Despite these negative perceptions a significant proportion of employees recognise the tangible benefits that older workers bring to the workplace. Three out of 10 (28 per cent) UK workers believe that a mix of older and younger workers is desirable because it creates a wider range of skills and within the workforce.
Canada Life said it is clear that poor health can act as a barrier to employment and retention of older workers, despite the value and experience they can provide.
It pointed out that it costs an average of £30,000 to replace an employee, so it is in employers’ interests to look at way to help older workers stay in the workforce.
Canada Life Group Insurance’s research reveals that flexible working (32 per cent) and appropriate workplace benefits (16 per cent) are the best ways to attract and support older workers, and can help to resolve issues such as a stressful or excessive workload.
Employees planning to work beyond 65 indicate that income protection (17 per cent) and life insurance (16 per cent) would be the most highly valued benefits, while one in 10 value critical illness cover (13 per cent) or an Employee Assistance Programme (10 per cent).
Canada Life Group Insurance marketing director Paul Avis says: “Older workers are an invaluable component of the UK workforce.
“They also represent a valuable talent pool for employers as Britain struggles to counter a growing skills shortage. It’s an unfortunate fact of life that health concerns tend to become more frequent as we age, and will become more common in the workforce as we live and work for longer.

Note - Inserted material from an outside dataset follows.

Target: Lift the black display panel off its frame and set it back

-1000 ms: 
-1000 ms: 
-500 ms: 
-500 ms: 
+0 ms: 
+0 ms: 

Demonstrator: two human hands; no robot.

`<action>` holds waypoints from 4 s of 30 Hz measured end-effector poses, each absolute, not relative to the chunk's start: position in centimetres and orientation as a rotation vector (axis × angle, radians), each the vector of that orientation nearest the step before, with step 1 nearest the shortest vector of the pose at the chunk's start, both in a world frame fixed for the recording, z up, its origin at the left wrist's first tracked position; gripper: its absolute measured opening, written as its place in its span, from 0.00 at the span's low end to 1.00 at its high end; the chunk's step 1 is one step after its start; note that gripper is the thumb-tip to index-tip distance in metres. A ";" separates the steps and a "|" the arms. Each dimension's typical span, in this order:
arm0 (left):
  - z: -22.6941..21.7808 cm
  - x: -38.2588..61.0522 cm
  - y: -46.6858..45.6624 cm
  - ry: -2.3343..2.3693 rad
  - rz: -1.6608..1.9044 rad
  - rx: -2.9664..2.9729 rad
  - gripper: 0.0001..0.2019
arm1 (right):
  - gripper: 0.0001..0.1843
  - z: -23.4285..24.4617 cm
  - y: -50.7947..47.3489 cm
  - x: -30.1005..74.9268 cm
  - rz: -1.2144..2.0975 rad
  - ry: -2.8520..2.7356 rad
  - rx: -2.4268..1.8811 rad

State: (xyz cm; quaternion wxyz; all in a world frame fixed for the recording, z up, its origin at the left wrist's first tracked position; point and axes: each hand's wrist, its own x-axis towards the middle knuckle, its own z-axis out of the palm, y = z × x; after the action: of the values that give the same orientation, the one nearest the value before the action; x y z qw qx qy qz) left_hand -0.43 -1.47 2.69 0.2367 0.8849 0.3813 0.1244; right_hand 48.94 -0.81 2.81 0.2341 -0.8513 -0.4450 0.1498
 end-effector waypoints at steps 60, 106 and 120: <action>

“Workers over the age of 65 therefore have a more immediate need for employee benefits that provide both financial and emotional support should they become ill or suffer an injury.
“Employers who want to keep and recruit these valuable workers should offer protection products that have the additional benefit of offering a wide range of support services – from early intervention to employee assistance programmes and second medical opinion services. All of these can be used without having to make a claim, adding daily value and proving employers’ commitment to their staff’s health.”